Most effective way to compare with literature from table

User 2b68687bb8

30-10-2009 17:57:49

Hi,

in some publication I found information about a molecule, scaffold with several substituents, R1, R2, ..., R8. On each line of the table, one can find the values of R1, ..., R8 and the values for some experimental data like log P, etc. In total one finds experimental values for 56 different susbstituents combinations. So I took this scaffold and generated with marvin all different possible combinations (each R can be only H or Cl), and I got 256. For each one I calculated theoretical log P with some method.

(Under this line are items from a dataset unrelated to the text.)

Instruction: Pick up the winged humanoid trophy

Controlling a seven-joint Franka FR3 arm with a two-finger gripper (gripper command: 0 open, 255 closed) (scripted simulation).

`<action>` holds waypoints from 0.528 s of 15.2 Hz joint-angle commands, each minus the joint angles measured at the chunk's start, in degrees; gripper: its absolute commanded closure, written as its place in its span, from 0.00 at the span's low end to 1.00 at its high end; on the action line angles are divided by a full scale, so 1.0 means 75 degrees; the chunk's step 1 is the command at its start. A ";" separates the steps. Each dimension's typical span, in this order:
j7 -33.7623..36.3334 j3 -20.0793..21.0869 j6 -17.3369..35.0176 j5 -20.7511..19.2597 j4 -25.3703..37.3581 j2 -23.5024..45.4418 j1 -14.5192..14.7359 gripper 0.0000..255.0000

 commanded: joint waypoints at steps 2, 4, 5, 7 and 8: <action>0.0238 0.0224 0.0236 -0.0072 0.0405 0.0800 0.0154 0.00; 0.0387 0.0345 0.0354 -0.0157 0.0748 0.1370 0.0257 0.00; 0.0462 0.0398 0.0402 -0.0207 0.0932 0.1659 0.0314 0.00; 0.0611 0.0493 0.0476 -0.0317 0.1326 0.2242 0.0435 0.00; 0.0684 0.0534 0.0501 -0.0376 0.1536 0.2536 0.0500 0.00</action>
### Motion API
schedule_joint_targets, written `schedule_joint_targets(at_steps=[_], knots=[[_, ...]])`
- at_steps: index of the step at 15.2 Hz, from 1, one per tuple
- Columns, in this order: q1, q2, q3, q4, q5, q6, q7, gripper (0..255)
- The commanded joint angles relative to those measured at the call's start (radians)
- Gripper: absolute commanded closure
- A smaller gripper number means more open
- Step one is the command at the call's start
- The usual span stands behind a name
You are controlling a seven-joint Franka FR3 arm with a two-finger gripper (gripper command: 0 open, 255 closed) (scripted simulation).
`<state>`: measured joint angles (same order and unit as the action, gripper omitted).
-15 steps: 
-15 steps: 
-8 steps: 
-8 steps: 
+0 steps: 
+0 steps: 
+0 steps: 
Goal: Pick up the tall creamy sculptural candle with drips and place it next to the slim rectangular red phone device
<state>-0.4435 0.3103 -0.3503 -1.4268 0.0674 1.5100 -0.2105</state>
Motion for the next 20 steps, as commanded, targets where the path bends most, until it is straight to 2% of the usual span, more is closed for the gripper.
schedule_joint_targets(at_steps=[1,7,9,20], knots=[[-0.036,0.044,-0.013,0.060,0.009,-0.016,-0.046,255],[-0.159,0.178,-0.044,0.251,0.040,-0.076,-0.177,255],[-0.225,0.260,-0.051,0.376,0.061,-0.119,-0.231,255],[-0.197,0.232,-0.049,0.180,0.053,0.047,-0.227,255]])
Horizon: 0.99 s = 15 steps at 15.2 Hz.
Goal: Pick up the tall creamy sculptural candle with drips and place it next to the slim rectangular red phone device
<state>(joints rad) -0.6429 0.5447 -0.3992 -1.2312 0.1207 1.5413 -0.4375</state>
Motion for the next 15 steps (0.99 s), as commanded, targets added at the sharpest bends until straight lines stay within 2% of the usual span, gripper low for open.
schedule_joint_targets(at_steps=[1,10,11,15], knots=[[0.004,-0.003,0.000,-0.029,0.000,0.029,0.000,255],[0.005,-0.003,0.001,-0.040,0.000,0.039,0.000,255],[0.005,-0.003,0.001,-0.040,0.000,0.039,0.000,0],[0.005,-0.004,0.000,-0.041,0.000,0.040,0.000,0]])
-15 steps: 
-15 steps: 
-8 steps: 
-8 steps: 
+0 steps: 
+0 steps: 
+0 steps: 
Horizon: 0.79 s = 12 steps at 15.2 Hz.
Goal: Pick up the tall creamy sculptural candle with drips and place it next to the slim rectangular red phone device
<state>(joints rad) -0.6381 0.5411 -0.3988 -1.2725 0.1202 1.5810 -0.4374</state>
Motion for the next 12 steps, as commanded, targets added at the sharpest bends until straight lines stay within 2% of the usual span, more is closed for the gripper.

Now I want to find an automated way so I can compare for each compound of the experimental table the theoretical and experimental values. Is it possible to do such thing with chemaxon programs?

The only practical approach that I thought of was to generate for each line of the table some kind of string like H Cl Cl H H H H Cl. Then it would be nice if when I generate the 256 compounds with marvin, on each generated structure, I can also generate this string to each molecule, so at the end, I just write a script with compares both sets of molecules. Is it possible this last thing in marvin?

Thanks in advance

ChemAxon 8b644e6bf4

02-11-2009 04:49:54

Hi,

The 256 structures can be generated using Markush enumeration plugin. A possible approach is to save them as SMILES and use chemical terms "atno()" function to extract atomic numbers for the substituted positions.

If you have any further questions do not hesitate to ask them,

Regards,

Gabor

ChemAxon a3d59b832c

02-11-2009 14:54:26

Hi Horacio,

There are more than one possible methods. You could either use the Markush code feature of Markush enumeration. This would give you a string representation of the expansions used.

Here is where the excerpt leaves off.